Directions for this task: In the listing below, locate the line with "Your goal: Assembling" and the line with "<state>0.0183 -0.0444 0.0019", then output both and everything between them exactly, minus any pictures.

Material to process:
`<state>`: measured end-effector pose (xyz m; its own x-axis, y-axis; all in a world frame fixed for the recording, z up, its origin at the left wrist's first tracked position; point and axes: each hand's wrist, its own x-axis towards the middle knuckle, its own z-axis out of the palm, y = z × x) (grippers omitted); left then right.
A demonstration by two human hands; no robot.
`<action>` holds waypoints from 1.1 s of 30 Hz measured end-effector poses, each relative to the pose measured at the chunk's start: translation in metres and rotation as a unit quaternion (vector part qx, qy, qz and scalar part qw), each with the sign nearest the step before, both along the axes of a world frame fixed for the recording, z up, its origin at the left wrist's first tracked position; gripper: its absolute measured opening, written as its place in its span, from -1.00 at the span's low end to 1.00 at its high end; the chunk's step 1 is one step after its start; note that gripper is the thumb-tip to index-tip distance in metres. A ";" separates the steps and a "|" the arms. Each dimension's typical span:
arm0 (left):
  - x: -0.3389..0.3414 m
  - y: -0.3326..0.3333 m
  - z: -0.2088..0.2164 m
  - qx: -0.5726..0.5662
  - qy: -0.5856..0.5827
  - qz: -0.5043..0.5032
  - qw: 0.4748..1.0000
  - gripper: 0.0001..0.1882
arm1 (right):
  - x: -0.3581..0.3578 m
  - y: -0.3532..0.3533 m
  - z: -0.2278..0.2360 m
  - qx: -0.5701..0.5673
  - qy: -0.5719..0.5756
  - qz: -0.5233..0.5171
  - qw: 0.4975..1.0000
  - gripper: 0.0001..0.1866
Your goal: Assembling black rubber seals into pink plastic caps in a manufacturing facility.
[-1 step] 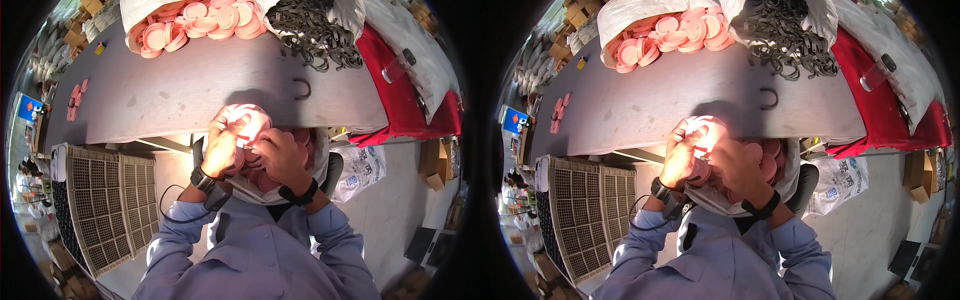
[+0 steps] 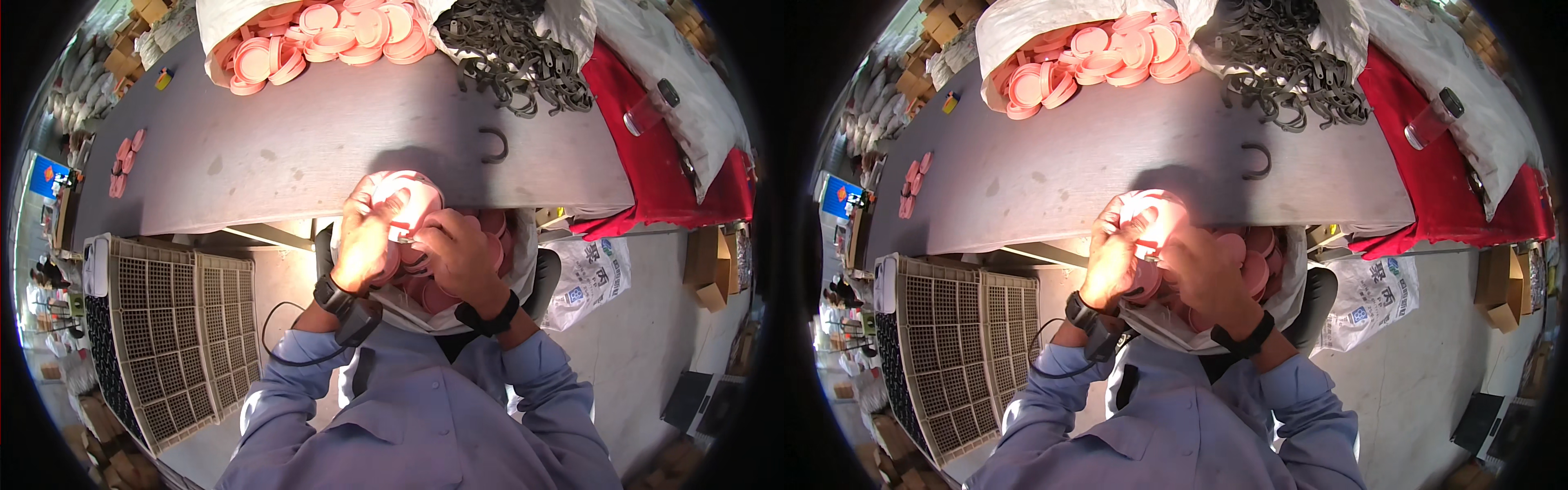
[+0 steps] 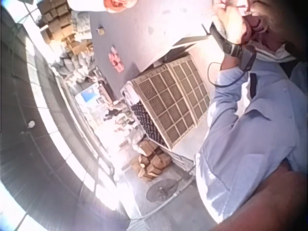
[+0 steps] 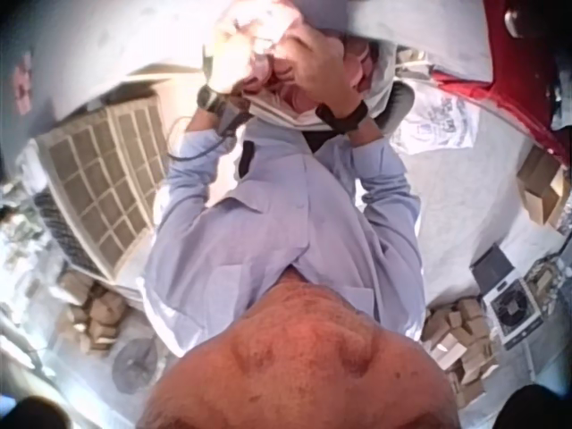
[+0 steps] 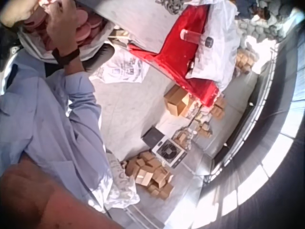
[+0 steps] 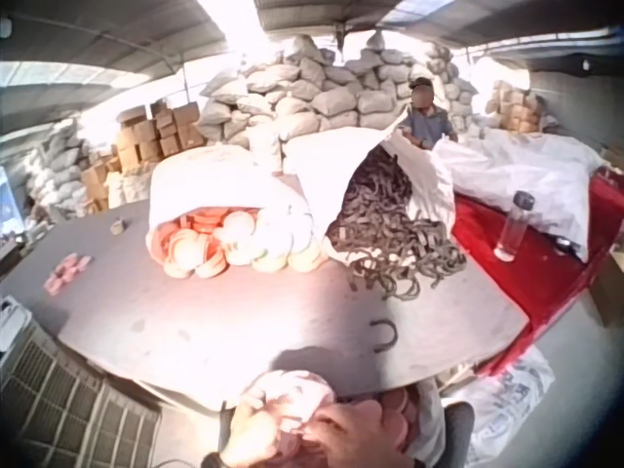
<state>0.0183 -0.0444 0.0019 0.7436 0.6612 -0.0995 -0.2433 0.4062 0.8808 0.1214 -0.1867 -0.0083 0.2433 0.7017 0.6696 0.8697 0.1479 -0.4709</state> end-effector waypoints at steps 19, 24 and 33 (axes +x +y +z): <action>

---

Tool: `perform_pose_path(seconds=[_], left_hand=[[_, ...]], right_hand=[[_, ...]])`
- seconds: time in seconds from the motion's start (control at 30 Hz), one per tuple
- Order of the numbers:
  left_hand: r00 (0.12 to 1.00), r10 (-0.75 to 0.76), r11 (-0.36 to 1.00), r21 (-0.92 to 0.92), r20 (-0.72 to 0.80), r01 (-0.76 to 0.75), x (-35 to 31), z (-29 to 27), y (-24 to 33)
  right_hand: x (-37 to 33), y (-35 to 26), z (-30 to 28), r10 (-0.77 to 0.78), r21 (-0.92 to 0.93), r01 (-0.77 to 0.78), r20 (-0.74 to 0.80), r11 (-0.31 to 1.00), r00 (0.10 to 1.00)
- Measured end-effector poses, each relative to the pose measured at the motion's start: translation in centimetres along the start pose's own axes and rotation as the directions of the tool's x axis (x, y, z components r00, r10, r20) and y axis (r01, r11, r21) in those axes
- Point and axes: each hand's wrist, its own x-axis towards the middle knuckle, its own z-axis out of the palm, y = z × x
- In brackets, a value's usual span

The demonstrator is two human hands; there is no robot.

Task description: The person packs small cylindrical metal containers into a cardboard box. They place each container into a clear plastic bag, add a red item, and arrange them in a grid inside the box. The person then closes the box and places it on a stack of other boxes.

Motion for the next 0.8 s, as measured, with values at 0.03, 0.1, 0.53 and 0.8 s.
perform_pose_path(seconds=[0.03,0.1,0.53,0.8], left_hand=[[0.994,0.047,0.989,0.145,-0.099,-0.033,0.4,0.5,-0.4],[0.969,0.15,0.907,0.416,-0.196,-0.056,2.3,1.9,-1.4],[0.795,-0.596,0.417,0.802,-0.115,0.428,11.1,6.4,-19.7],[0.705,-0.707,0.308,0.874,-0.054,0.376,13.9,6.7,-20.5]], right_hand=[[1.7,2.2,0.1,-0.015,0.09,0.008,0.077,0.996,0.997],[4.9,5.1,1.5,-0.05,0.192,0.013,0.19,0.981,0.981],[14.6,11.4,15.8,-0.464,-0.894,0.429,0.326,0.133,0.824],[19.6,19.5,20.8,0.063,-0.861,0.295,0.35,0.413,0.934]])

Exercise response:
Your goal: Assembling black rubber seals into pink plastic caps in a manufacturing facility.
[-1 step] 
[+0 steps] 
[+0 steps] 
[+0 steps] 
[+0 steps] 
[+0 steps] 
<state>0.0183 -0.0444 0.0019 0.7436 0.6612 -0.0995 -0.2433 0.4062 0.8808 0.1214 -0.1867 -0.0083 0.2433 0.7017 0.6696 0.8697 0.1479 -0.4709</state> end-effector waypoints at steps 19, 24 and 33 (axes +x +y +z): <action>

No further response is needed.